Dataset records
◇ ◇ ◇

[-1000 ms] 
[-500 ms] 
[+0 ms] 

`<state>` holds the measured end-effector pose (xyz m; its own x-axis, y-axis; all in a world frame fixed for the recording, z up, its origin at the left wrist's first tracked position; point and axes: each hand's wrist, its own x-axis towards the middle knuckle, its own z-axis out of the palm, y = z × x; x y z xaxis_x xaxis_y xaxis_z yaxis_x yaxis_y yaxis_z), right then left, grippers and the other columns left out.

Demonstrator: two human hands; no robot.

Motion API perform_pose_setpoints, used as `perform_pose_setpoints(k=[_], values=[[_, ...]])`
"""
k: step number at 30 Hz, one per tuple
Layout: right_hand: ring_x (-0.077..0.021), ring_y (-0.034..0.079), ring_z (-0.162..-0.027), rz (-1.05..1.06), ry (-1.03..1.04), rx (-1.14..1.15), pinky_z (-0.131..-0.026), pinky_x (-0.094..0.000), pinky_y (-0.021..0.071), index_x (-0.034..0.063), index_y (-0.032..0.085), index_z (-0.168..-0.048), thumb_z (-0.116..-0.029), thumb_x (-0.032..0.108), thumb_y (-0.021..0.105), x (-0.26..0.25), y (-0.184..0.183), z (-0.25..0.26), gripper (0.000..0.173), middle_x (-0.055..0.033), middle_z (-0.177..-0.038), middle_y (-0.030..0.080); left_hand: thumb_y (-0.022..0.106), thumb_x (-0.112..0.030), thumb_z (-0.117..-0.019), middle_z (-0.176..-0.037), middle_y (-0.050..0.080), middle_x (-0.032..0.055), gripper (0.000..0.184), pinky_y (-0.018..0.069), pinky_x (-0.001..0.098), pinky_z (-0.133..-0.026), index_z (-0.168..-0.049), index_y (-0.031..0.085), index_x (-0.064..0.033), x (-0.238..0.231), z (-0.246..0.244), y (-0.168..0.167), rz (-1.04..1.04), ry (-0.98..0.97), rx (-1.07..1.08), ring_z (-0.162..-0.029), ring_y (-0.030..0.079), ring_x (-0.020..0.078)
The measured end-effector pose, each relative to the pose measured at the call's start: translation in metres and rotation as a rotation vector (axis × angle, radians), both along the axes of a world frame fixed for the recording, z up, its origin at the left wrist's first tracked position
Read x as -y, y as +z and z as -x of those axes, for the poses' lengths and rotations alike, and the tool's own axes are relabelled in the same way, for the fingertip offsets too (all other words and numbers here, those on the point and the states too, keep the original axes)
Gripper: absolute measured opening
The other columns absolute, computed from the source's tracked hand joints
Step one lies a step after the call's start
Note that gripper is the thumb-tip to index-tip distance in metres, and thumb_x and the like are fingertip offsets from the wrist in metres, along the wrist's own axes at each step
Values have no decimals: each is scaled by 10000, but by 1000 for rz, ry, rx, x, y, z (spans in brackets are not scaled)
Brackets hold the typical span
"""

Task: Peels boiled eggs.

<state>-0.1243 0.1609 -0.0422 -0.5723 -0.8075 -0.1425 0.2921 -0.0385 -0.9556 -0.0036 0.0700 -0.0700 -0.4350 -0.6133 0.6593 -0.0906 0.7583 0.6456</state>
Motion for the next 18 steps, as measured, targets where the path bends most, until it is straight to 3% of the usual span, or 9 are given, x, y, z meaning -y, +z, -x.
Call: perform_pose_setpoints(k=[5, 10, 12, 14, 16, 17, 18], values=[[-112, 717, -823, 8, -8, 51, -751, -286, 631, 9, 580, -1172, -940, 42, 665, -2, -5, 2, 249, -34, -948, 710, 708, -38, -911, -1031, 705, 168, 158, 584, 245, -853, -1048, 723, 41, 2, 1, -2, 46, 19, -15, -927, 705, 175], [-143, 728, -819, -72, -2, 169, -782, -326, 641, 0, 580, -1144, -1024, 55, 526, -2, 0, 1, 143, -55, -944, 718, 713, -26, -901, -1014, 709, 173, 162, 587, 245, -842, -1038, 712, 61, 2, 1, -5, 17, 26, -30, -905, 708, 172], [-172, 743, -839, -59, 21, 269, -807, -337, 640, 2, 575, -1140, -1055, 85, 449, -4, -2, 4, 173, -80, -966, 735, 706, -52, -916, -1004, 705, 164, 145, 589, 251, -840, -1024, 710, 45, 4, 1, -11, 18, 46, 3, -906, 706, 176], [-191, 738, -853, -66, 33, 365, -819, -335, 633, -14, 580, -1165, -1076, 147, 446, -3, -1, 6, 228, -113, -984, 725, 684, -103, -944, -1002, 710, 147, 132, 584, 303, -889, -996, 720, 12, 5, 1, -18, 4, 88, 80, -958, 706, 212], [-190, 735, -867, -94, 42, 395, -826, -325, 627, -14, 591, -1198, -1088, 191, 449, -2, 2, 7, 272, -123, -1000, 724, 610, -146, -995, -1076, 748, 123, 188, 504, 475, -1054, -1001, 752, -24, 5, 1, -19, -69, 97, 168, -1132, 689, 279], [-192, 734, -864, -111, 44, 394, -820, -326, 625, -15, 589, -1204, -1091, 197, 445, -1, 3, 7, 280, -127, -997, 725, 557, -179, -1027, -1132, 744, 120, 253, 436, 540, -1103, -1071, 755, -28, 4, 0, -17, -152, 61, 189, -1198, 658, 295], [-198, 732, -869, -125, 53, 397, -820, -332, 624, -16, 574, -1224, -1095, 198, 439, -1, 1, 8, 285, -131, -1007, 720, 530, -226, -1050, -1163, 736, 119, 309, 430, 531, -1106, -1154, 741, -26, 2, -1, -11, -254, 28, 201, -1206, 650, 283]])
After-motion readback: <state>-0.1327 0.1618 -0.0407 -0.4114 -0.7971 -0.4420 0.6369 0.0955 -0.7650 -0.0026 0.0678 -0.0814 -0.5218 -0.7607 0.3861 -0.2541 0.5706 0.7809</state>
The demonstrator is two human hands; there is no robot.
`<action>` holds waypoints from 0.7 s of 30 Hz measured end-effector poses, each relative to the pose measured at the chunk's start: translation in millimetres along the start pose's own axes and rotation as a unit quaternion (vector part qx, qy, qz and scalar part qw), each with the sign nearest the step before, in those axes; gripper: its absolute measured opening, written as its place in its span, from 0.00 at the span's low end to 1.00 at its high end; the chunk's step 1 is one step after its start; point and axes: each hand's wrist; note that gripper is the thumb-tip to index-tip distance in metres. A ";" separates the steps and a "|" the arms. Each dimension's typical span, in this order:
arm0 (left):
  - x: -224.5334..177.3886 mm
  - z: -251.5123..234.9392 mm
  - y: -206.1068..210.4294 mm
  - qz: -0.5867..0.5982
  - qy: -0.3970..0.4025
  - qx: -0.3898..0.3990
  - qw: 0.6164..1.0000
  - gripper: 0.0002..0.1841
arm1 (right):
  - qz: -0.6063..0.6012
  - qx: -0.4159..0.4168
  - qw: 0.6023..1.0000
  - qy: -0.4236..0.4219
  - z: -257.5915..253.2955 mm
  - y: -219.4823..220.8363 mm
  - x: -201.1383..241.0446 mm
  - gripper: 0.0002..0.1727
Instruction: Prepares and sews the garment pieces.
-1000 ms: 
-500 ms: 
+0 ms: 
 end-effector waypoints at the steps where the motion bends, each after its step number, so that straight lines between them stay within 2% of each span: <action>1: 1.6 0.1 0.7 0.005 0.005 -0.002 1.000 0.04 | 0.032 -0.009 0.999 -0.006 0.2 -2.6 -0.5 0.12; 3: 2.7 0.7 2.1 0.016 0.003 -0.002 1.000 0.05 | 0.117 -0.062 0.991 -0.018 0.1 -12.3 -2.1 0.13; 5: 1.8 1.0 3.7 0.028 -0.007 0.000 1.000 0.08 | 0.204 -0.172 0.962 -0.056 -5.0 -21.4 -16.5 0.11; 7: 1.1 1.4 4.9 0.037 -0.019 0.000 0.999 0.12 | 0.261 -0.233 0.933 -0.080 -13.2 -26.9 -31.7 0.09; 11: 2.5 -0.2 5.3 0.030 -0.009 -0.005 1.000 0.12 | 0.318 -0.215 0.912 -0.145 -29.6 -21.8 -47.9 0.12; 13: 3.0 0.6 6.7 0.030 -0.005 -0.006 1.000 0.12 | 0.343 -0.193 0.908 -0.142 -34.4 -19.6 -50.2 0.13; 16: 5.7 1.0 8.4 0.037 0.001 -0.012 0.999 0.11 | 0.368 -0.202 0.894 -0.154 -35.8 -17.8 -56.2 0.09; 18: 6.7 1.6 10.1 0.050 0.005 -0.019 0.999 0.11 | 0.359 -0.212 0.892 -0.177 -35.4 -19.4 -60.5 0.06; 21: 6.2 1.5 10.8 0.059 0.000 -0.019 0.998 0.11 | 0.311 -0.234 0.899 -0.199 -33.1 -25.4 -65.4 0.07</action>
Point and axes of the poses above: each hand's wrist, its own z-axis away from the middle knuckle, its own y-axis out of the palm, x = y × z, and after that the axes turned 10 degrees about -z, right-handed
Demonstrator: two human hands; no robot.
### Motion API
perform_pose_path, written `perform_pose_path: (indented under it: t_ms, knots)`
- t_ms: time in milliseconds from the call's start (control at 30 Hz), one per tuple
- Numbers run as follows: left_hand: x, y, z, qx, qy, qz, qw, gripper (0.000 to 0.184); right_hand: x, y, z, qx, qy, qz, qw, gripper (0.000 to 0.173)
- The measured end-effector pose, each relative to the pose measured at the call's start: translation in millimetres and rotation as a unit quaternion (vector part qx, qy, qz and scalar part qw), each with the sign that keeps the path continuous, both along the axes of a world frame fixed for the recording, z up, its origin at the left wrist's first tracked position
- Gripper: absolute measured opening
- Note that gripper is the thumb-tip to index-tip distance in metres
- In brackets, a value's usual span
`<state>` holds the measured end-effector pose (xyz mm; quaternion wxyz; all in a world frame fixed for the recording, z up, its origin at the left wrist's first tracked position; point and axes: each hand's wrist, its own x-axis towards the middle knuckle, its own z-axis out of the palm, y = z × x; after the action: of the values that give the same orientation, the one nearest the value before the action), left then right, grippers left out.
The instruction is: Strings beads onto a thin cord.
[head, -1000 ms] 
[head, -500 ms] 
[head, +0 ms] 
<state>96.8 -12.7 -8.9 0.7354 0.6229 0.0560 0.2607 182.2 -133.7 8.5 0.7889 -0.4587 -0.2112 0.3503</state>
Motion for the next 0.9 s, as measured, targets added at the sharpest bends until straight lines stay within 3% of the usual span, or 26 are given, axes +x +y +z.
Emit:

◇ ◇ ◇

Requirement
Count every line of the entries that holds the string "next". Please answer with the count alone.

Reply to the task
2